Because you’re not buying or trading anything physical, like Diamonds & Gold this kind of trading can be confusing. Think of buying a currency as buying a share in a particular country, like buying stocks of a company. The price of the currency is a direct reflection of what the market thinks about the current and future health of the Japanese economy.
For instance, when buying the Great Britain Pound, you are basically buying a “share” in the British economy. You are betting that the British economy is doing well, and will even get better as time goes through analyzing using basic methods. Once you sell those “shares” back to the market, hopefully, you will end up with a profit.
In general, the exchange rate of a currency versus other currencies is a reflection of the condition of that country’s economy, compared to other countries’ economies.
Who Trades on It?
Currency trading was very difficult for individual investors until it made its way onto the internet. Most currency traders were large multinational corporations, hedge funds, or high-net-worth individuals (HNWIs) because forex trading required a lot of capital.
Commercial and investment banks still conduct most of the trading in forex markets on behalf of their clients. But there are also opportunities for professional and individual investors to trade one currency against another.
Forex Key Points.
- The foreign exchange (forex or FX) market is a global marketplace for exchanging national currencies.
- Because of the worldwide reach of trade, commerce, and finance, forex markets tend to be the world’s largest and most liquid asset markets.
- Currencies trade against each other as exchange rate pairs. For example, EUR/USD is a currency pair for trading the euro against the U.S. dollar.
- Forex markets exist as spot (cash) and derivatives markets, offering forwards, futures, options, and currency swaps.
- Some market participants use forex to hedge against international currency and interest rate risk, speculate on geopolitical events, and diversify portfolios, among other reasons.
You’ll often see the terms FX, forex, foreign exchange market, and currency market. These terms are synonymous, and all refer to the forex market.

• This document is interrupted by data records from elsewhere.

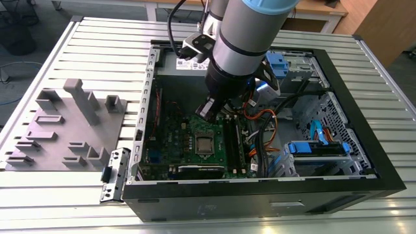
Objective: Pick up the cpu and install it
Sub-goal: 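Install the first cpu locking lever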
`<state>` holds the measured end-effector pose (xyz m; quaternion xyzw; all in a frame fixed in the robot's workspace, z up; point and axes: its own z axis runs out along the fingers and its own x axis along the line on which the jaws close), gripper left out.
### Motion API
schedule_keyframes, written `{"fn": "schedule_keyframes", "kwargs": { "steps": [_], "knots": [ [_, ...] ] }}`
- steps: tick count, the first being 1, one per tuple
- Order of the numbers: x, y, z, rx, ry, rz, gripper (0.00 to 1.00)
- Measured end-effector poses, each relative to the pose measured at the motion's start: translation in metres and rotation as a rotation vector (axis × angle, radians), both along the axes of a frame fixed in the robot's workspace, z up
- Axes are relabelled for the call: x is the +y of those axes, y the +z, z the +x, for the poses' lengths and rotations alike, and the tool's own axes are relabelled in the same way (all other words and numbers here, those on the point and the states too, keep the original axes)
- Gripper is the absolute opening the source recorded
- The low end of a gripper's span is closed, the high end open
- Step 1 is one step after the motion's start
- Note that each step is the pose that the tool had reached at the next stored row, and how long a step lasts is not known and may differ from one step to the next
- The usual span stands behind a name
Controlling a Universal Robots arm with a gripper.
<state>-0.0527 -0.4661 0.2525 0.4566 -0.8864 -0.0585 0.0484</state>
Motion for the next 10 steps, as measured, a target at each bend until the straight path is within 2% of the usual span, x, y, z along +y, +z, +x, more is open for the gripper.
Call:
{"fn": "schedule_keyframes", "kwargs": {
  "steps": [10],
  "knots": [
    [0.0, 0.0025, 0.0, -0.0001, 0.0, 0.0002, 0.11]
  ]
}}
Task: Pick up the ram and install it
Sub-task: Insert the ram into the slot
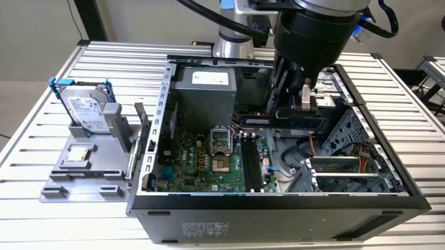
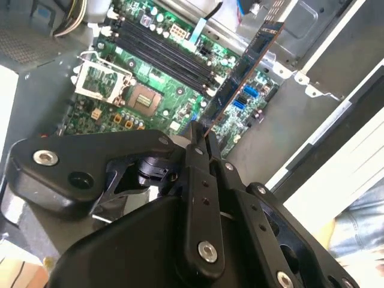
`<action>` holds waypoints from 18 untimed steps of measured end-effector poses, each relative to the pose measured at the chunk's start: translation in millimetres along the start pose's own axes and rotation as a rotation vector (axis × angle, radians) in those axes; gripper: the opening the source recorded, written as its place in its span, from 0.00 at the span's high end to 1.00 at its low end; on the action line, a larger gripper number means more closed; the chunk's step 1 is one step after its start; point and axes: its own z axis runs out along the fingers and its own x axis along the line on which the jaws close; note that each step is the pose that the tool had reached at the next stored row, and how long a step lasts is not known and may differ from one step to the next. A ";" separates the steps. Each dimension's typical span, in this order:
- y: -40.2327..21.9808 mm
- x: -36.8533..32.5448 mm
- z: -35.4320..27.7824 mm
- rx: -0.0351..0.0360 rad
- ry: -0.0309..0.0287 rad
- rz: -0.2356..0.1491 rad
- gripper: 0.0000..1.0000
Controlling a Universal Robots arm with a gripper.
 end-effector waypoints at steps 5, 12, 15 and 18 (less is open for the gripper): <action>-4.2 -0.2 -0.1 0.0000 -0.0003 0.017 1.00; -4.0 -5.9 -0.1 0.0000 -0.0002 0.017 1.00; -3.4 -17.4 -0.1 0.0001 -0.0002 0.017 1.00; -2.8 -30.6 0.0 0.0000 -0.0003 0.017 1.00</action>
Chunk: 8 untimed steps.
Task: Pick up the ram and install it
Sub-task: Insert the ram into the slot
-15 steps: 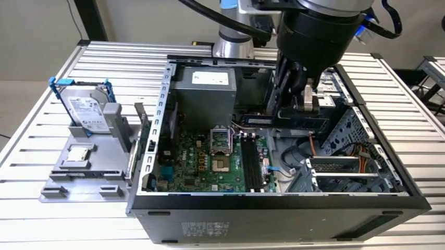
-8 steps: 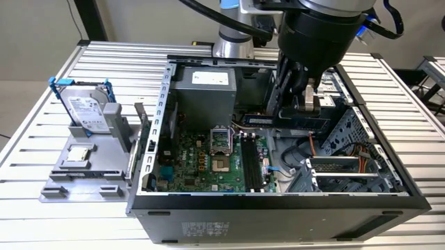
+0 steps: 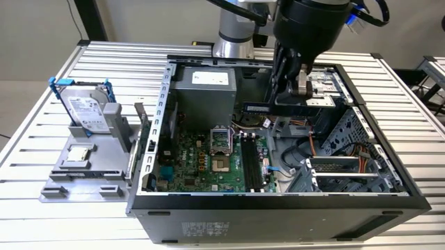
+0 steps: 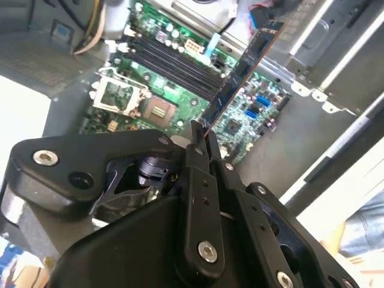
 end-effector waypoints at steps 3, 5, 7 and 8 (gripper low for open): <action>0.7 -11.5 0.0 0.0000 0.0000 0.000 1.00; 1.2 -19.3 0.1 0.0001 0.0000 0.000 1.00; 1.6 -25.5 0.1 0.0002 -0.0002 0.000 1.00; 1.6 -26.1 0.0 0.0000 0.0003 0.002 1.00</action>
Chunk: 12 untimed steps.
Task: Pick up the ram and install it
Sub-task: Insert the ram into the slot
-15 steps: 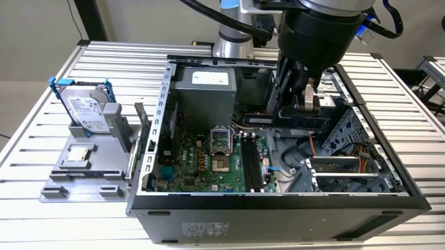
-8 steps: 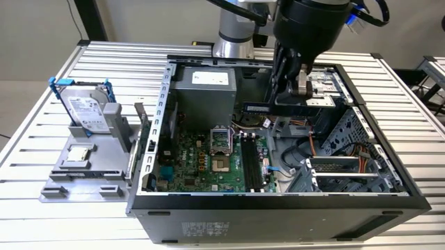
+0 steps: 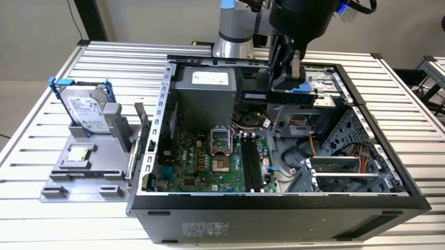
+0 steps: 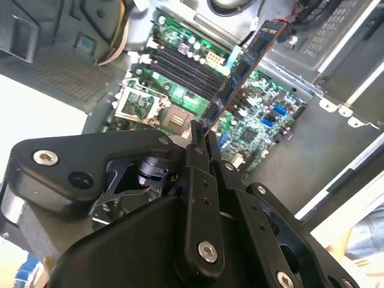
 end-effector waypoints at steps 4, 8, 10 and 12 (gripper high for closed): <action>0.0 0.0 0.3 0.0001 -0.0006 0.014 1.00; 0.0 0.0 0.3 0.0001 -0.0007 0.018 1.00; 0.0 0.0 0.3 0.0001 -0.0007 0.019 1.00; 0.0 0.0 0.3 0.0002 -0.0007 0.019 1.00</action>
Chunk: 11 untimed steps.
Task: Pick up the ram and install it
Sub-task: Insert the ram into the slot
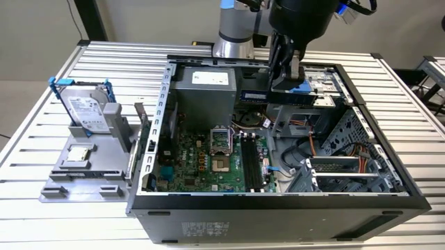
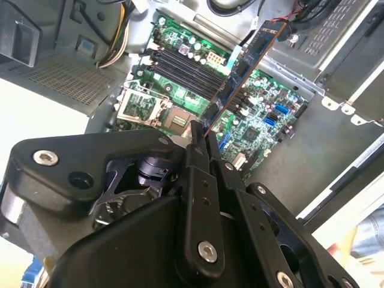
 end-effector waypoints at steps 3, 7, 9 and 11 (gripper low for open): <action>0.0 0.0 0.0 0.0000 0.0000 0.001 1.00; 0.0 0.0 0.0 0.0000 0.0000 0.002 1.00; 0.0 0.0 0.0 0.0000 -0.0003 0.015 1.00; 0.0 0.0 0.0 0.0000 -0.0007 0.036 1.00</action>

How to Start Trading Forex
Trading forex is similar to equity trading. Here are some steps to get yourself started on the forex trading journey.
- Learn about forex: While it is not complicated, forex trading is an undertaking that requires specialized knowledge and a commitment to learning.
- Set up a brokerage account: You will need a forex trading account at a brokerage to get started with forex trading.
- Develop a trading strategy: While it is not always possible to predict and time market movement, having a trading strategy will help you set broad guidelines and a road map for trading.
- Always be on top of your numbers: Once you begin trading, check your positions at the end of the day. Most trading software already provides a daily accounting of trades. Make sure that you do not have any pending positions to be filled and that you have sufficient cash in your account to make future trades.
- Cultivate emotional equilibrium: Beginner forex trading is fraught with emotional roller coasters and unanswered questions. Discipline yourself to close out your positions when necessary.
Forex Terminology
The best way to get started on the forex journey is to learn its language. Here are a few terms to get you started:
- Forex account: A forex account is used to make currency trades. Depending on the lot size, there can be three types of Forex accounts:
- Micro forex accounts: Accounts that allow you to trade up to $1,000 worth of currencies in one lot.
- Mini forex accounts are Accounts that allow you to trade up to $10,000 worth of currencies in one lot.
- Standard forex accounts: Accounts that allow you to trade up to $100,000 worth of currencies in one lot.
- Ask: An ask (or offer) is the lowest price at which you are willing to buy a currency.
- Bid: A bid is the price at which you are willing to sell a currency.
- Contract for difference: A contract for difference (CFD) is a derivative that lets traders speculate on price movements for currencies without owning the underlying asset.
- Leverage: Leverage is using borrowed capital to multiply returns. The forex market is characterized by high leverages, and traders often use it to boost their positions.